A mobile botnet named MisoSMS has given Android platform a kick in the botnets – it manages to steal personal SMS messages and send them to Chinese hackers. It is unclear though what a Chinese hacker would do with texts like “Honey, I’m still drink and can’t drive home”, or “Call me back ASAP”.
automatic-installation1.png

Security experts admitted that MisoSMS was one of the largest advanced mobile botnets ever, warning that it was being used in more than 60 spyware campaigns. The researchers revealed that the infection started in Android devices in Korea and noted that the intruders were logging into command-and-controls from Korea and mainland China. So far they discovered 64 mobile botnet campaigns in the MisoSMS malware family, along with an elaborate command-and-control system using over 450 malicious e-mail accounts. MisoSMS uses a malicious Android app called “Google Vx” which masqueraded as an Android settings app.
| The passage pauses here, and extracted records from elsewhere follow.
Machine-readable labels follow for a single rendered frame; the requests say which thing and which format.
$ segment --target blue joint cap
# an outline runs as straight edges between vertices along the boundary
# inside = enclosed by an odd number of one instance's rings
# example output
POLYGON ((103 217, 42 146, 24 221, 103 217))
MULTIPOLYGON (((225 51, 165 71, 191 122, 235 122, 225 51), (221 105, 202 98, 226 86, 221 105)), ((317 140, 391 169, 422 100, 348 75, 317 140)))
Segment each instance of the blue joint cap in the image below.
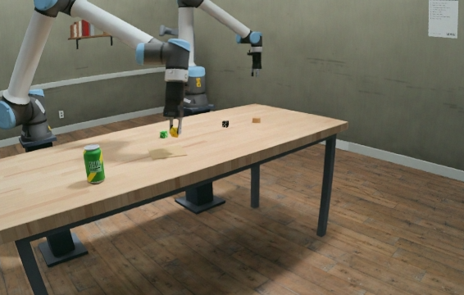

With a bit of trickery to get itself installed, the application in question secretly steals users’ personal SMS messages and emails them to a webmail command-and-control. An interesting thing is that some of SMS-stealing malware sends the contents of users’ SMS messages by forwarding them as SMS to phone numbers under the hackers’ control, while others send the stolen SMS messages to a CnC server over TCP connections, but MisoSMS sends the stolen messages to the hackers’ email address over an SMTP connection.

The security specialists said they had managed to get all of the reported malicious e-mail accounts deactivated in frames of a mitigation strategy with law enforcement and security response officials in both Korea and China.